Forschungsthema
Das Genus Pestivirus

Das Virus der bovinen Diarrhoe (BVDV-1, BVDV-2), das Virus der klassischen Schweinepest und das border disease Virus der Schafe bilden das Genus Pestivirus in der Virusfamilie Flaviviridae. Bei diesen Viren handelt es sich um wirtschaftlich hoch relevante Tierseuchenerreger. Zur selben Familie gehören außerdem das Genus Flavivirus mit Vertretern wie Frühsommermeningeo-encephalitisvirus, Gelbfiebervirus und Dengue Virus sowie das Genus Hepacivirus mit dem humanpathogenen Hepatitis C Virus (HCV). Derzeit werden im Institut Vertreter aller drei Genera in wissenschaftlichen Projekten untersucht.

Das BVD Virus ist von hoher ökonomischer Relevanz, da es in der Rinderhaltung zu massiven Verlusten führt. Bei einer Infektion von trächtigen Tieren kann das BVDV zu Aborten, Missbildungen oder Kälbern mit lebenslang persistierenden Infektionen führen. Daher gilt BVDV auch als ein Modell für Viruspersistenz.

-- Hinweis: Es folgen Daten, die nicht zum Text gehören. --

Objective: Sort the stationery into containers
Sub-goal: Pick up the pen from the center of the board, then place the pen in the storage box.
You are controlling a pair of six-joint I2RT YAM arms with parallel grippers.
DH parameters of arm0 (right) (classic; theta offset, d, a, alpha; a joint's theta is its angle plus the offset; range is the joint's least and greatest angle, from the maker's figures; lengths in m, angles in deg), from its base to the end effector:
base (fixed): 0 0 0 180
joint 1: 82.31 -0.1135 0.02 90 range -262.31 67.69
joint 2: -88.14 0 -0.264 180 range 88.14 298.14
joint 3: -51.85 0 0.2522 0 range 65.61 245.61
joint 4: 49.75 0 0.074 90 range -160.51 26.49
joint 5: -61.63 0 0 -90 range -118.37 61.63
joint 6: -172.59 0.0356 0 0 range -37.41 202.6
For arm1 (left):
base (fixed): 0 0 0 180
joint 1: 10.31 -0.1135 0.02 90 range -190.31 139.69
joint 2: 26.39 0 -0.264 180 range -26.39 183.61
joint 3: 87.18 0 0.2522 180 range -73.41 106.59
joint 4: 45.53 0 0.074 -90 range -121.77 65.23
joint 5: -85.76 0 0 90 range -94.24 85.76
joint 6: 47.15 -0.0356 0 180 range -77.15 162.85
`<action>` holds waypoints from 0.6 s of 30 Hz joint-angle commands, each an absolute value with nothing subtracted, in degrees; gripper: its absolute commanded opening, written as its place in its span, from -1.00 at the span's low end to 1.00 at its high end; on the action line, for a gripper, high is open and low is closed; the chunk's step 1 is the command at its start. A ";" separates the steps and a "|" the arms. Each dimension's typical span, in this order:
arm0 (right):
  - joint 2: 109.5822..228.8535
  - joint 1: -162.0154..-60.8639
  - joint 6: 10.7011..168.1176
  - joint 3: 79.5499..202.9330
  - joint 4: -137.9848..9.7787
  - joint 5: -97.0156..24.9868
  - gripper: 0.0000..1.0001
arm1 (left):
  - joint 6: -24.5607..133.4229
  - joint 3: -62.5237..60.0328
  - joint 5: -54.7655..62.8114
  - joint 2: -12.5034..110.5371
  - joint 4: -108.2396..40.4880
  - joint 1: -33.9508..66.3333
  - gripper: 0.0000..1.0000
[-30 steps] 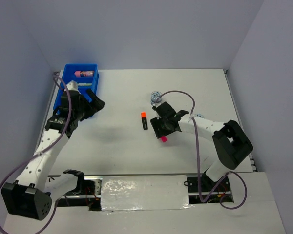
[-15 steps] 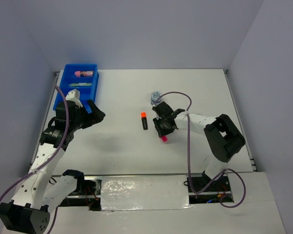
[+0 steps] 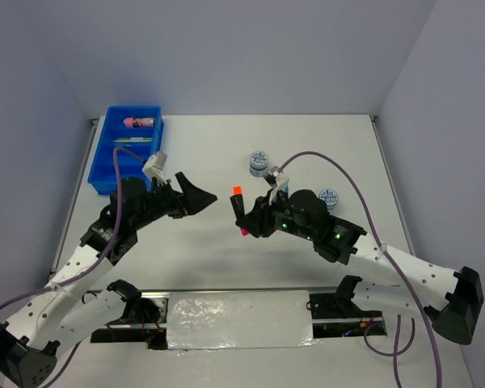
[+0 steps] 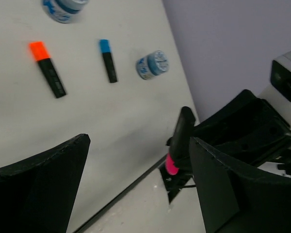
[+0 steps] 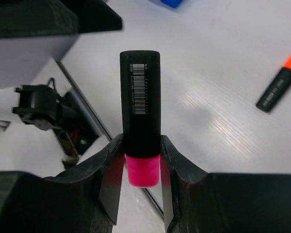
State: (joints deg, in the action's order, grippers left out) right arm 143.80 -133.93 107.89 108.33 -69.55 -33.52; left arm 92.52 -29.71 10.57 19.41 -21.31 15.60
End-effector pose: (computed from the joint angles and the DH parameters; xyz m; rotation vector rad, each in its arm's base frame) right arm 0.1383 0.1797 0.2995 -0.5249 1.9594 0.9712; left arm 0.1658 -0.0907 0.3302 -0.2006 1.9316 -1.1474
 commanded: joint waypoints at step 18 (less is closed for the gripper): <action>146.05 -141.20 110.19 115.00 -66.50 -29.42 -0.75 | 96.64 -25.70 -1.25 30.39 -33.62 32.06 -0.45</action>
State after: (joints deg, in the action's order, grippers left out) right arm 145.72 -140.14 110.65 111.47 -68.44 -29.15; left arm 97.72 -28.88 1.28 29.75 -32.00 31.95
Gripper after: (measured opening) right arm 0.382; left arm 0.338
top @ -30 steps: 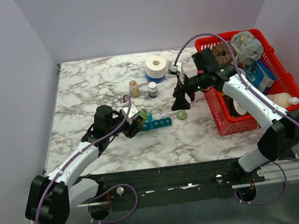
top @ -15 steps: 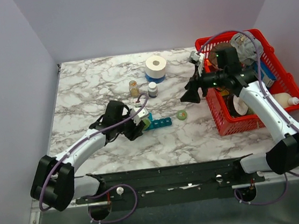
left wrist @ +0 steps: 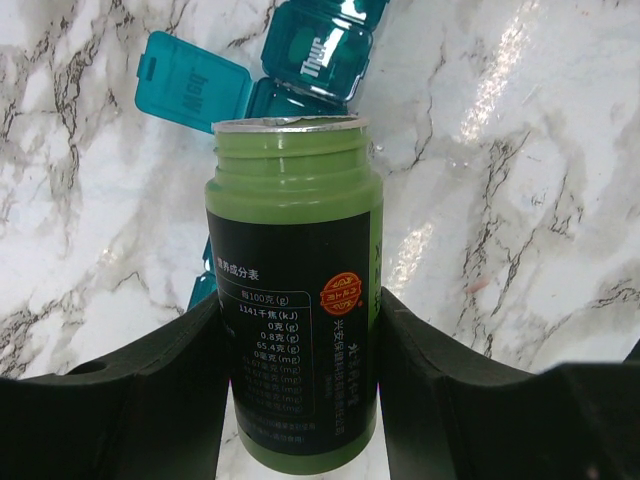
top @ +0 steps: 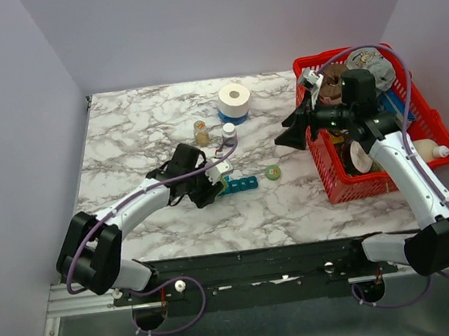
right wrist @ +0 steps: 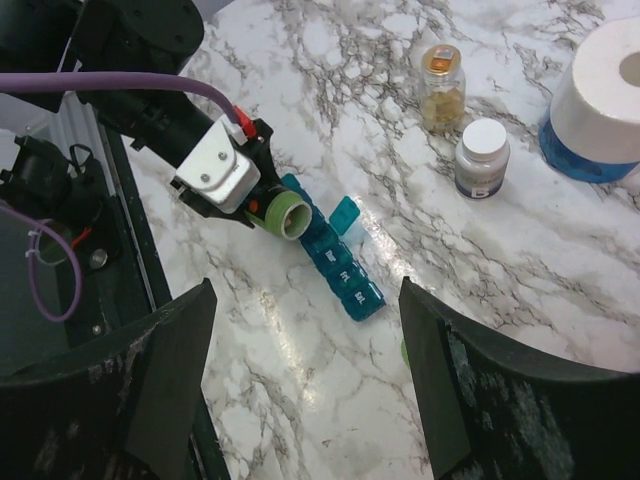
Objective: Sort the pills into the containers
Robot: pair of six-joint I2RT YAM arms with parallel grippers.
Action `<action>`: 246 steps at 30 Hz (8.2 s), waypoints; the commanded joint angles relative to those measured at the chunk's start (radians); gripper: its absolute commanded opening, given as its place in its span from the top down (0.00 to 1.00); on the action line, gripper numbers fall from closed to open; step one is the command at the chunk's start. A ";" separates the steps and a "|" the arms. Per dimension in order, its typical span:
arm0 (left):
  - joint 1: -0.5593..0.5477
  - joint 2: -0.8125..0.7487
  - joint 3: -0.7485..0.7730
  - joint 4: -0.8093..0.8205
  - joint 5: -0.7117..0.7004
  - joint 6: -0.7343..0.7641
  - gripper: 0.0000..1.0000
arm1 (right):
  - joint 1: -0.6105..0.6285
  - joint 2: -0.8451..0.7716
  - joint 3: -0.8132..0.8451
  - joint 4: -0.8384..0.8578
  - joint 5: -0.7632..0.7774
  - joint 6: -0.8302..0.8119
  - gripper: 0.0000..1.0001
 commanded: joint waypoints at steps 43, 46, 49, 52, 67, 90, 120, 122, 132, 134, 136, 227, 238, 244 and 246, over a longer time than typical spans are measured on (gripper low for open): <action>-0.124 0.183 0.257 -0.327 -0.290 0.095 1.00 | -0.032 0.005 -0.025 0.039 -0.104 0.027 0.17; -0.130 0.184 0.268 -0.336 -0.305 0.098 1.00 | -0.034 0.007 -0.025 0.039 -0.108 0.027 0.17; -0.138 0.190 0.279 -0.345 -0.313 0.101 1.00 | -0.035 0.008 -0.025 0.039 -0.111 0.028 0.17; -0.145 0.196 0.289 -0.350 -0.324 0.104 1.00 | -0.035 0.011 -0.025 0.039 -0.111 0.028 0.17; -0.165 0.227 0.325 -0.394 -0.375 0.118 1.00 | -0.043 0.014 -0.027 0.039 -0.125 0.031 0.17; -0.207 0.276 0.392 -0.457 -0.460 0.127 1.00 | -0.051 0.018 -0.028 0.039 -0.142 0.034 0.17; -0.247 0.321 0.424 -0.494 -0.548 0.124 1.00 | -0.067 0.019 -0.028 0.039 -0.165 0.039 0.17; -0.250 0.325 0.431 -0.497 -0.554 0.126 1.00 | -0.069 0.019 -0.030 0.039 -0.168 0.040 0.17; -0.259 0.336 0.446 -0.517 -0.572 0.126 1.00 | -0.074 0.019 -0.030 0.039 -0.176 0.040 0.17; -0.262 0.337 0.452 -0.521 -0.575 0.126 1.00 | -0.075 0.019 -0.030 0.039 -0.176 0.040 0.17; -0.263 0.342 0.457 -0.524 -0.576 0.127 1.00 | -0.077 0.019 -0.030 0.039 -0.177 0.040 0.17; -0.314 0.449 0.573 -0.643 -0.674 0.115 1.00 | -0.124 0.010 -0.036 0.039 -0.234 0.045 0.16; -0.297 0.387 0.468 -0.534 -0.625 0.074 1.00 | -0.127 0.013 -0.039 0.041 -0.229 0.042 0.16; -0.287 0.307 0.345 -0.396 -0.609 0.047 1.00 | -0.126 0.021 -0.039 0.039 -0.231 0.042 0.16; -0.287 0.275 0.310 -0.348 -0.620 0.038 1.00 | -0.127 0.022 -0.040 0.039 -0.231 0.042 0.16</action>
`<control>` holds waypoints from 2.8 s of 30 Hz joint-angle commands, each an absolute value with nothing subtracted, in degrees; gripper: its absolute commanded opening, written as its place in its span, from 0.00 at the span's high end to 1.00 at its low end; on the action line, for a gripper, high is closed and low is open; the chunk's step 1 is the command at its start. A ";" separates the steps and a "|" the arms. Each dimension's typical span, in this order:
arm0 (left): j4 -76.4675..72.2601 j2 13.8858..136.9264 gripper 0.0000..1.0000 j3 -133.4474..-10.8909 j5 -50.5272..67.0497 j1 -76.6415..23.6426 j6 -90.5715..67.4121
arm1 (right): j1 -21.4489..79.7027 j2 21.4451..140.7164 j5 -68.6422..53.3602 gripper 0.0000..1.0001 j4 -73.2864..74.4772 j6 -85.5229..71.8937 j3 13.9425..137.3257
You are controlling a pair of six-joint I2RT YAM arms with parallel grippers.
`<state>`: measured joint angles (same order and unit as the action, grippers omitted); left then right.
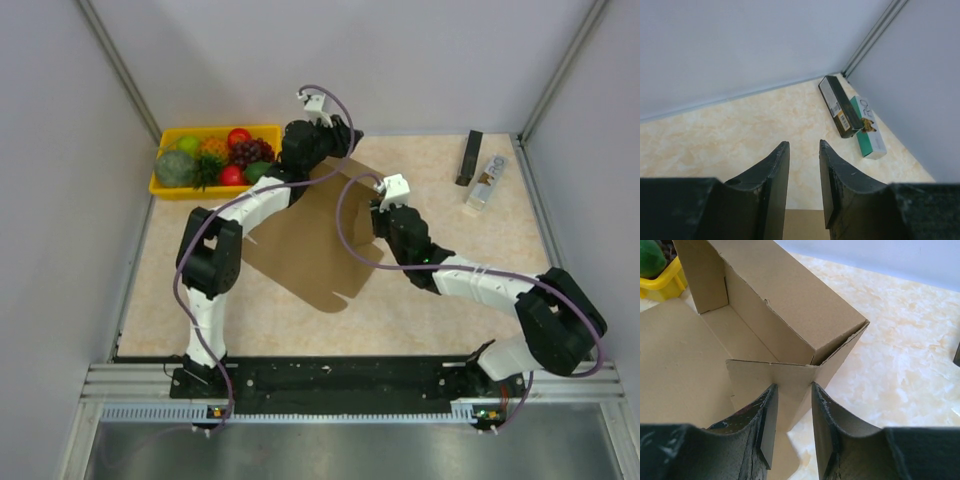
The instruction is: Fold the paper box
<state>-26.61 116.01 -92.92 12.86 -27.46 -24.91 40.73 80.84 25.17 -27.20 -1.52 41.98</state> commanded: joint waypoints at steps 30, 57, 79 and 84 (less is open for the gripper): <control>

Eine weitere Besonderheit der Pestiviren ist das Auftreten von RNA-Rekombi-nationsereignissen zwischen mRNAs der Wirtszelle und dem viralen RNA Genom. Die resultierenden Viren kodieren zusätzlich zu den viralen Proteinen auch ein Wirtsprotein, wie z. B. Ubiquitin, wodurch es zu einer veränderten Prozessierung des viralen Polyproteins kommt. Diese RNA Rekombinationsereignisse führen zu einer Deregulation der viralen Persistenz und zum Tod des Tieres. Diese Ereignisse veranschaulichen, dass RNA Viren für ihre Evolution Zugriff auf den mRNA Pool ihres Wirtes haben. Daher sind Pestivieren ein Modell für RNA Rekombinationen und Virusevolution.

Pestiviren sind kleine (40-60 nm) behüllte Viren, deren Genom aus einer einzelsträngigen RNA positiver Polarität mit meist etwa 12.300 Nukleotiden besteht. Das Genom der Pestiviren ist eine einzelsträngige RNA positiver Polarität. Die Proteinexpression erfolgt über Translation eines Polyproteins, welches durch zelluläre und virale Proteasen in die funktionellen Virusproteine gespalten wird.

 

Untersuchungen zur Prozessierung des viralen Polyproteins und der daran beteiligten Enzyme sind einer der Arbeitsschwerpunkte der AG. Besonderes Interesse gilt dabei der Prozessierung des Nichtstrukturproteins 2-3 (NS2-3), da das Ausmaß der NS2-3 Spaltung mit der Zytopathogenität von Pestiviren korreliert. Entsprechend sind Pestivirusstämme, welche eine effiziente NS2-3 Spaltung aufweisen, in der Zellkultur zytopathogenen (zp) und solche bei denen nur eine geringgradige NS2-3 Spaltung auftritt nicht zytopathogen (nzp). Aktuelle Untersuchungen haben gezeigt, dass im NS2 der Pestiviren eine Protease existiert, welche die NS2-3 Spaltung katalysiert. Die Regulation dieser NS2-Protease und ihr Einfluss auf die pestivirale Replikation und Zytopathogenität sind Kernpunkte unserer Untersuchungen. Ziel unserer Forschung ist auch herauszufinden, welche weiteren zellulären Faktoren die pestivirale Replikation beeinflussen.

Interessanterweise benötigen die Pestiviren zur Bildung neuer Virionen ungespaltenes NS2-3. Dies ist beim Hepatitis C Virus nicht der Fall. Unsere aktuellen Untersuchungen haben gezeigt, dass Pestiviren an eine Virionmorphogenese in Abwesenheit von ungespaltenem NS2-3 adaptiert werden können. Weitere Arbeiten zielen auf die Aufklärung der Mechanismen, die der Virionmorphogenese mit bzw. ohne ungespaltenem NS2-3 zugrunde liegen.

Aktuell werden auch verschiedene andere NS Proteine, z. B. NS5A, detailliert bezüglich ihrer Rolle in der viralen RNA Replikation untersucht.